The Constitution of November 4, 1848 proclaims   the right to associate and assemble peacefully and without arms  (art. 8). 

After the riots of June 1848, meetings compromising public order were prohibited (law of June 19, 1849). This measure is continued until the fall of the regime. Many political associations are dissolved.

1852-1870 – During the Second Empire, the system of prior authorization was re-established (decree of March 25, 1852). Only mutual aid societies escape repression.

During the last years of the Empire, the regime softened. In 1864, the workers’ right of coalition was established. The law of July 24, 1867 recognizes workers’ cooperatives and that of June 6, 1868 the right of assembly: without abolishing the provisions of the penal code and the law of 1834, the law authorizes public meetings on prior declaration and signature of at least seven responsible people.

1881 – Law on freedom of assembly (June 30, 1881). Public meetings are free without authorization and on a simple declaration. But article 7 continues to ban political clubs.

1884 – Waldeck-Rousseau law relating to the freedom of professional unions (March 21, 1884).

1898 – Waldeck-Rousseau Law on mutual aid societies (1 st April 1898).
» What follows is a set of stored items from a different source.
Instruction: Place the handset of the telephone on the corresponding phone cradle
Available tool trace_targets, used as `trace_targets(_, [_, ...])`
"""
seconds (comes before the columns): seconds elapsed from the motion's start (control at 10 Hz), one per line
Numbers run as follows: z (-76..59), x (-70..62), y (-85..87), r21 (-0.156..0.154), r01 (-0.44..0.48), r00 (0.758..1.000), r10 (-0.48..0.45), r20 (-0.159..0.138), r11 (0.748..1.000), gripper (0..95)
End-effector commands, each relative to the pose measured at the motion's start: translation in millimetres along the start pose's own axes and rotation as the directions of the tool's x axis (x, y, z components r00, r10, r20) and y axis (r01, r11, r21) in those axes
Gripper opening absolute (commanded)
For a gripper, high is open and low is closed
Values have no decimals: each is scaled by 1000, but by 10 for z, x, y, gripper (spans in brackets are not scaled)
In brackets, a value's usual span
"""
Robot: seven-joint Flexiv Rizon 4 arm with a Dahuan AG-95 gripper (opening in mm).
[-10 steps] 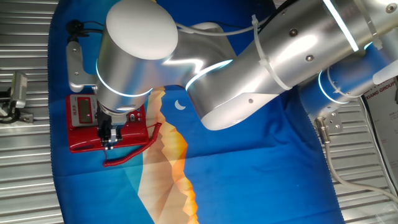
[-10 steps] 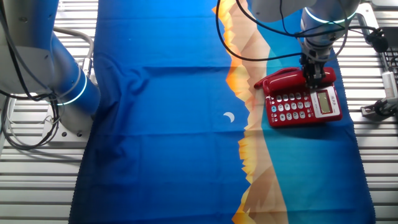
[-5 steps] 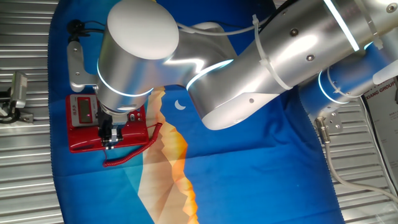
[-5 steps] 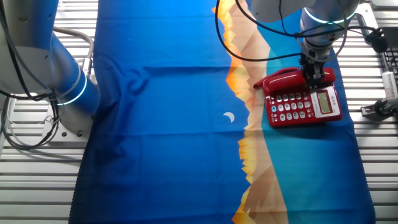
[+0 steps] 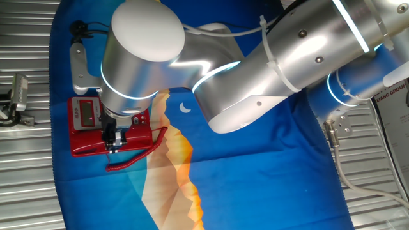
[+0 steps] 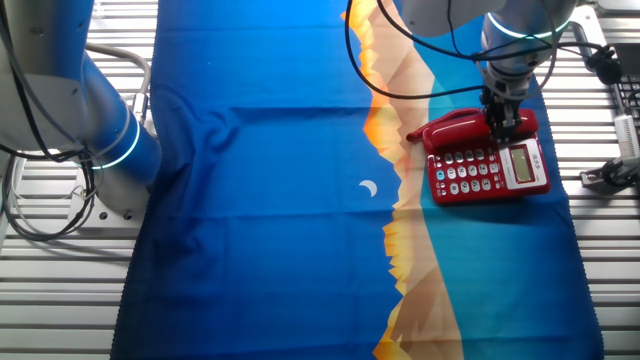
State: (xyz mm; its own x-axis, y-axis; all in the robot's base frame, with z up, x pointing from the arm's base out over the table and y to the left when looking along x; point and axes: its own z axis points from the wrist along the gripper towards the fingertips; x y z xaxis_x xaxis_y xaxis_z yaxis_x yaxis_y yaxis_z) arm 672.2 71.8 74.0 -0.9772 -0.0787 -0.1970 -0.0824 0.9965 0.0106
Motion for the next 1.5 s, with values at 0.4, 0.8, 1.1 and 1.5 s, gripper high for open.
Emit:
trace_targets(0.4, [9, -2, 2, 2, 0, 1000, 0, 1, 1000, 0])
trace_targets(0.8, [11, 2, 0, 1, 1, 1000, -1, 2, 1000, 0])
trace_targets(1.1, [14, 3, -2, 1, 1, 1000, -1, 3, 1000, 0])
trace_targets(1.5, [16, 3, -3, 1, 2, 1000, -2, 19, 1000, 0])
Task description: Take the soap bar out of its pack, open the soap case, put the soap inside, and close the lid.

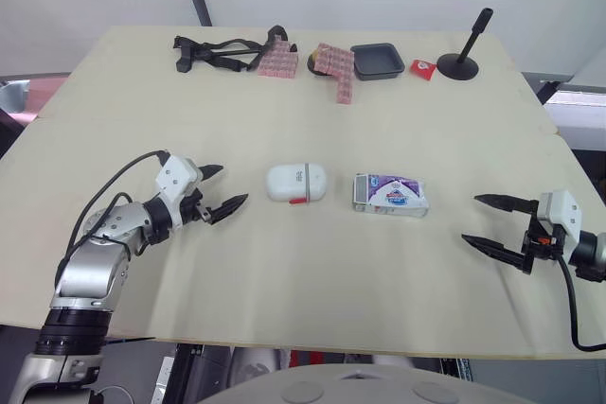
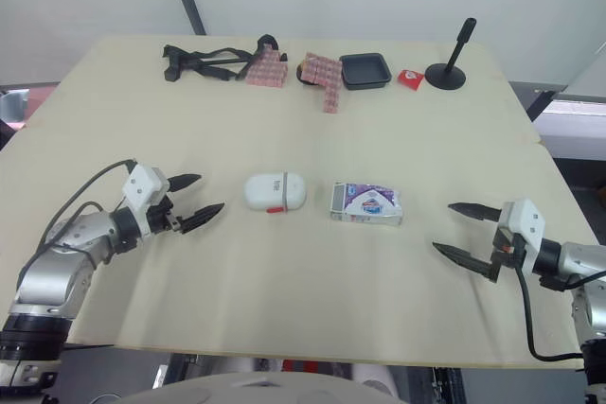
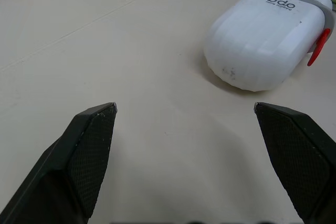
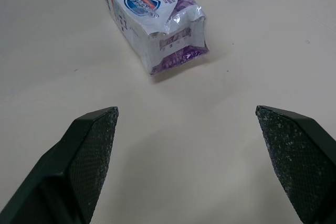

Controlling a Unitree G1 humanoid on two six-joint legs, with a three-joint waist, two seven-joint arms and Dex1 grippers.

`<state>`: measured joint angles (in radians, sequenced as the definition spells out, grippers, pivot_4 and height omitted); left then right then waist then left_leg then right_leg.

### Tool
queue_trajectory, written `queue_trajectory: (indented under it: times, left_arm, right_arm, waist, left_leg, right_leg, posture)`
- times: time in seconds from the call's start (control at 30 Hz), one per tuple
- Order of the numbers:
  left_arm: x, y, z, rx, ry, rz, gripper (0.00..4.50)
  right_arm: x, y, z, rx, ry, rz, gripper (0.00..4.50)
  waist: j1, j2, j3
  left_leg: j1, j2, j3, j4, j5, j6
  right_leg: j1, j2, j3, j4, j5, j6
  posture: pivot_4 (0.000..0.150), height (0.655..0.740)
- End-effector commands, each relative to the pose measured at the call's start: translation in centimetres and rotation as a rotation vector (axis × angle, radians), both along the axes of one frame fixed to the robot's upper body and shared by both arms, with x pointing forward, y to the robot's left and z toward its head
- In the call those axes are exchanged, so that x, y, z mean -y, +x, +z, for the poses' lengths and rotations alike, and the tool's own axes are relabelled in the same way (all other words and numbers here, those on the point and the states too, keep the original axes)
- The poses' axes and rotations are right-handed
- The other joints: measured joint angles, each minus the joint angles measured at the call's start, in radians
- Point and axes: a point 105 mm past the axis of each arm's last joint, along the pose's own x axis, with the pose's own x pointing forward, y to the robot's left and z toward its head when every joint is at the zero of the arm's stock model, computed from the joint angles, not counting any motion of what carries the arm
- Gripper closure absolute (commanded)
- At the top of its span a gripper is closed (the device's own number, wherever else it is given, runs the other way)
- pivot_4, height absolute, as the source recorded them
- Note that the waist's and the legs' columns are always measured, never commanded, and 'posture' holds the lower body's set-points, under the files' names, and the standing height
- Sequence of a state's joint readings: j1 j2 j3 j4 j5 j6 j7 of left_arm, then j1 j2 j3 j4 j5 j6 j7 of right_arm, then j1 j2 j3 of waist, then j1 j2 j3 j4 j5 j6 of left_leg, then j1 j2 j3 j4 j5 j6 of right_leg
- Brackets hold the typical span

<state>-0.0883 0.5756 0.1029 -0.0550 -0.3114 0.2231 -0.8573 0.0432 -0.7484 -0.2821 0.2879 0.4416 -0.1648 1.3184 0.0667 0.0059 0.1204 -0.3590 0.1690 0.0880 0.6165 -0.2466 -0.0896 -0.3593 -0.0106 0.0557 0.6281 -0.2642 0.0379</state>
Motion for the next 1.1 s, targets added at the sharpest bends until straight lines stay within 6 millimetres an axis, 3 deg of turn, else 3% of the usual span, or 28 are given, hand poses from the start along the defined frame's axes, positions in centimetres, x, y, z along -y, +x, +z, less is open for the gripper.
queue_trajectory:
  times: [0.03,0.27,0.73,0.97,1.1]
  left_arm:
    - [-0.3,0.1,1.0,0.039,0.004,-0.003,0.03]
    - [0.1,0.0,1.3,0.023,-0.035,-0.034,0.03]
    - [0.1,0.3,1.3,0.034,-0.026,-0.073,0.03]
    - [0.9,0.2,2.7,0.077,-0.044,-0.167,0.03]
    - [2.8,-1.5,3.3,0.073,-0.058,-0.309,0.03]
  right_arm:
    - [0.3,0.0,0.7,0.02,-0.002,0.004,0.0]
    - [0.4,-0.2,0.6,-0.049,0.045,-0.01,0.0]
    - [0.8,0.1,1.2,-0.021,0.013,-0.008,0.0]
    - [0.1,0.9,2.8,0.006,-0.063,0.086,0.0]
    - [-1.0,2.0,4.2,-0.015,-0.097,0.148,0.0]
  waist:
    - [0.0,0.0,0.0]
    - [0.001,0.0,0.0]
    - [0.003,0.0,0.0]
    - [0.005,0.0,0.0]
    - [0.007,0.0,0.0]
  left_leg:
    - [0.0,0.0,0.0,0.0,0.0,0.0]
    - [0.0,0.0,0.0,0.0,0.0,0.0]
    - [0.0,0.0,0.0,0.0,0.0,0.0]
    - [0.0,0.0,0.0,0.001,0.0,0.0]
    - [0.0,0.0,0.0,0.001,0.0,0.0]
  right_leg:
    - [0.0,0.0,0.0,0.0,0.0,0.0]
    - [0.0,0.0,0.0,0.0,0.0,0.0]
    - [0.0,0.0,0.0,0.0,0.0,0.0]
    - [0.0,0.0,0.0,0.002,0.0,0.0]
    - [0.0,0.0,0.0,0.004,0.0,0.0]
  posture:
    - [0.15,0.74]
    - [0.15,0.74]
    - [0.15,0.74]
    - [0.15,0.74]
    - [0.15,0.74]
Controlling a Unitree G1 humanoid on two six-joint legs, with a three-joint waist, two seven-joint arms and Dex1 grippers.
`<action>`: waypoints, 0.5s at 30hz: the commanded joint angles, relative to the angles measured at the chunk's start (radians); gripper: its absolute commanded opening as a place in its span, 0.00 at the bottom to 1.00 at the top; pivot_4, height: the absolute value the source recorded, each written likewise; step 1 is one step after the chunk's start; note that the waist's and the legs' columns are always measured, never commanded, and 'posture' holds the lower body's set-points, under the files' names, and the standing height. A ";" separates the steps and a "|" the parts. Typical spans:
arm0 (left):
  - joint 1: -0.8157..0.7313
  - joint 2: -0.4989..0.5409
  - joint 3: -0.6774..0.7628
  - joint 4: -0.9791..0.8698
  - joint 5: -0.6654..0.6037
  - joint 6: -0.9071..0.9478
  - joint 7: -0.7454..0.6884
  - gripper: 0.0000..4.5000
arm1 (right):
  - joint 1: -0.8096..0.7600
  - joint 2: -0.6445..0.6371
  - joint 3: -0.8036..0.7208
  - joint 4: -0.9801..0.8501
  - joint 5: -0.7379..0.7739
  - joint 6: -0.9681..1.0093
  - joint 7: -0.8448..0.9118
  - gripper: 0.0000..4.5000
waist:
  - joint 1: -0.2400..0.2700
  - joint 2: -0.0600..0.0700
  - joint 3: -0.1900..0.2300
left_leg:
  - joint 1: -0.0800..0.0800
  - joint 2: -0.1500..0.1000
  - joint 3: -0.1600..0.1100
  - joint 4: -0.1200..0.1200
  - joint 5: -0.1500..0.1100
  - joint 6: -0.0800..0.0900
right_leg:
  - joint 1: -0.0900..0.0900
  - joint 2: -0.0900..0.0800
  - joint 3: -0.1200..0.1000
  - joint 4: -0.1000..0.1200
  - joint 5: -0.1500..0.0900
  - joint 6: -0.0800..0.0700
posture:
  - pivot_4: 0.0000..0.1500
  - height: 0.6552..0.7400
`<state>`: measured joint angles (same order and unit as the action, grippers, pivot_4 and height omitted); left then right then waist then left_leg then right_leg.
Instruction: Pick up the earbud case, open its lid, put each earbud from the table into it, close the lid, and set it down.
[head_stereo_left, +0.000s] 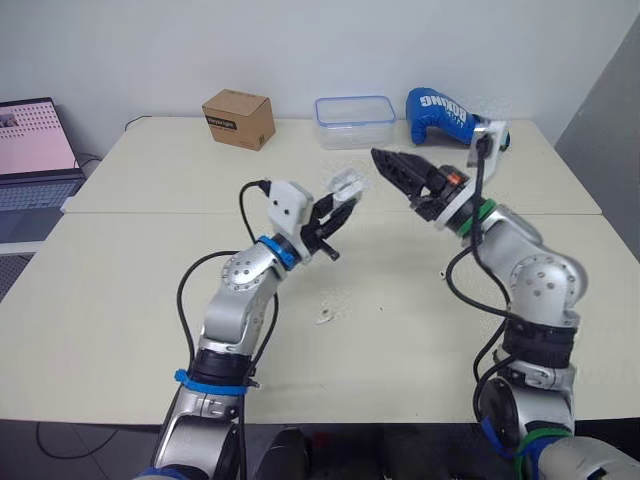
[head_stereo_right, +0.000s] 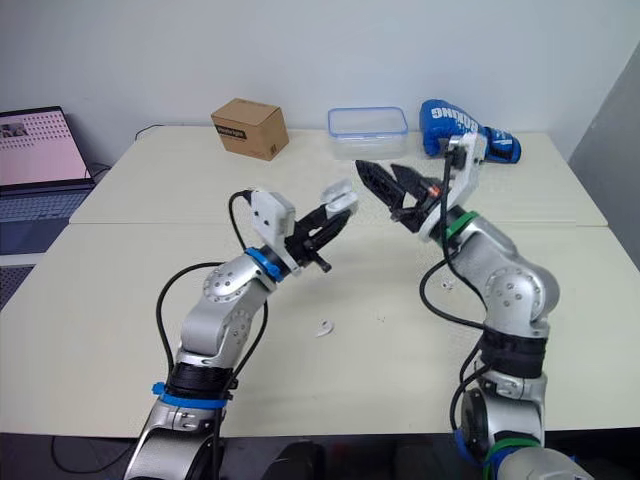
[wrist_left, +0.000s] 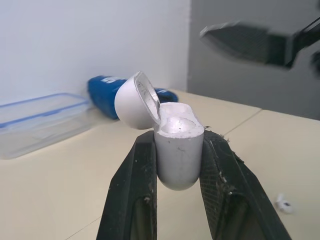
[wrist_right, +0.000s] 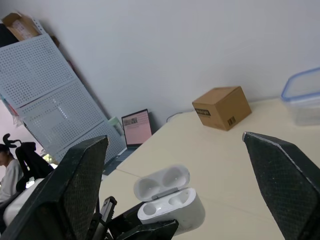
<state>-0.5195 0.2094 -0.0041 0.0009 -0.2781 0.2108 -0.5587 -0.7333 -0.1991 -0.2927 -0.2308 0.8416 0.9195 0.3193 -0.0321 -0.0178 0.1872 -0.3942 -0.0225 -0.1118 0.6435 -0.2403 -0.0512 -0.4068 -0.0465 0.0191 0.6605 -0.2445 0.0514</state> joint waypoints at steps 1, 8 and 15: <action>0.006 0.039 0.058 -0.023 -0.028 -0.005 0.000 0.17 | 0.026 -0.088 0.033 -0.054 -0.004 0.020 0.037 1.00 | 0.000 0.000 0.000 | 0.000 0.000 0.000 0.000 0.000 0.000 | 0.000 0.000 0.000 0.000 0.000 0.000 | 1.00 1.00; 0.054 0.165 0.160 -0.054 -0.079 0.040 -0.030 0.17 | 0.215 -0.307 0.329 -0.122 -0.173 -0.072 0.274 1.00 | -0.001 0.000 0.000 | -0.001 0.000 0.000 0.000 0.000 0.000 | 0.000 0.000 0.000 -0.002 0.000 0.000 | 1.00 1.00; 0.125 0.243 0.187 -0.108 -0.105 0.070 -0.053 0.17 | 0.267 -0.306 0.560 -0.074 -0.300 -0.161 0.403 1.00 | 0.000 0.000 0.000 | 0.000 0.001 0.000 0.000 0.000 0.000 | 0.000 0.001 0.000 -0.002 -0.003 0.005 | 1.00 1.00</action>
<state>-0.3899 0.4440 0.1641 -0.0479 -0.3577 0.2835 -0.6066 -0.4591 -0.5099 0.2533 -0.2994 0.5631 0.7967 0.6974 -0.0320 -0.0177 0.1874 -0.3946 -0.0213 -0.1119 0.6437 -0.2403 -0.0512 -0.4068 -0.0459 0.0188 0.6580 -0.2475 0.0560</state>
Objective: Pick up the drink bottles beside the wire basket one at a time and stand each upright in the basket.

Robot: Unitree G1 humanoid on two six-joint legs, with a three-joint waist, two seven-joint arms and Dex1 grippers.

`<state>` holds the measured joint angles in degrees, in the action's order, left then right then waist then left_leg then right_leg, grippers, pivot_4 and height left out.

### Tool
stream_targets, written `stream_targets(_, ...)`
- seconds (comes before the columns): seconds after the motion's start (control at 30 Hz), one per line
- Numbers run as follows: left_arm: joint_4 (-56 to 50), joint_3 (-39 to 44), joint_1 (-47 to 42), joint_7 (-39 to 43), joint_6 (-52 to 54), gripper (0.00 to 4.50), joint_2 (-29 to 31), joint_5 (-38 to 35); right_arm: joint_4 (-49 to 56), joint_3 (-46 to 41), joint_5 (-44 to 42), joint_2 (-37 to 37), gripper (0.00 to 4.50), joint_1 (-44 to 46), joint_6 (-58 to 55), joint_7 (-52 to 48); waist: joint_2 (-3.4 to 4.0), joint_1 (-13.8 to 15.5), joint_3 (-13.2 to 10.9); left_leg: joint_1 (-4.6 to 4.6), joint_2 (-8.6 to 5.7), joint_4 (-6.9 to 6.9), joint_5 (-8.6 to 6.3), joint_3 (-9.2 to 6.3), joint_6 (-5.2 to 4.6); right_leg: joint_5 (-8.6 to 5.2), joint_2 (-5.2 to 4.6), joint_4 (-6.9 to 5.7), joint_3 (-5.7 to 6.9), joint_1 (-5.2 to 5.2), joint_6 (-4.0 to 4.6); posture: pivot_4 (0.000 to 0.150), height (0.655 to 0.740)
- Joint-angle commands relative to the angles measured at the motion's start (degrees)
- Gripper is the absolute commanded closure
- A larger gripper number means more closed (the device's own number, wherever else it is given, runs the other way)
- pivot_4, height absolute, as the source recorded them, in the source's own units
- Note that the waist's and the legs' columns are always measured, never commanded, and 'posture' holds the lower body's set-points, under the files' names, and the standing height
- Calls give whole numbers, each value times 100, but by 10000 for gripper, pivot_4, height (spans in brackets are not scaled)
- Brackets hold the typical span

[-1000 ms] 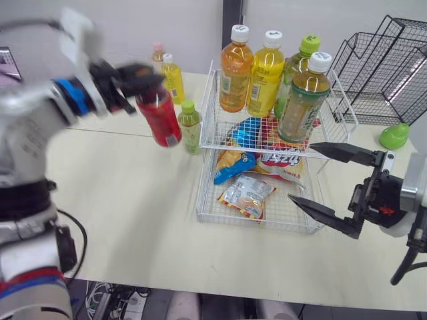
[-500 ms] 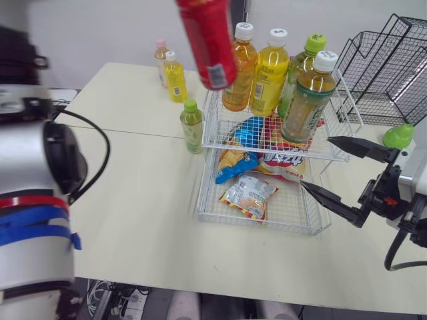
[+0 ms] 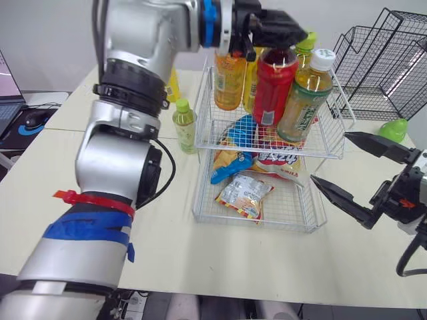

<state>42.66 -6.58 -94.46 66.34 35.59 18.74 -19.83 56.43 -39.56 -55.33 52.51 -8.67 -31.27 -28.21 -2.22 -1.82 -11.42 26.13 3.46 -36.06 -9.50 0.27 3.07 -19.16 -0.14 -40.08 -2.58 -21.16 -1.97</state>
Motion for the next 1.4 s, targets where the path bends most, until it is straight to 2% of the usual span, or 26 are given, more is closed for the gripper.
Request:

1901 Law of 1901 on associations

Freedom of association has been elevated to the rank of the fundamental principles recognized by the laws of the Republic and solemnly reaffirmed by the preamble to the Constitution, and this both by the Council of State (assembly decree of July 11, 1956 “Amicale des annamites de Paris “, rec. 317) and by the Constitutional Council (decision 71-44 DC of July 16, 1971) and that this freedom is also a principle recognized by the Convention for the Protection of Human Rights and Fundamental Freedoms In its article 11, the European Court of Human Rights has developed a case law which has recognized a negative right of association , the freedom not to join or, if one has joined, to withdraw.

According to this case-law, this right can be subject to limitations only on the three-fold condition that these restrictions are provided for by law, have a legitimate aim and are necessary in a democratic society, proportionate to the legitimate aim pursued and ensuring a fair balance between conflicting interests (see in particular the Young , James and Webster judgments of August 13, 1981 Series A, n ° 44, Sigurjonsson of June 30, 1993 Dalloz 1994 p. 181, Gustafssion of April 25, 1996 Dalloz 1997 p. 363 and Chassagnou of April 29, 1999 JCP 99 II n ° 10172).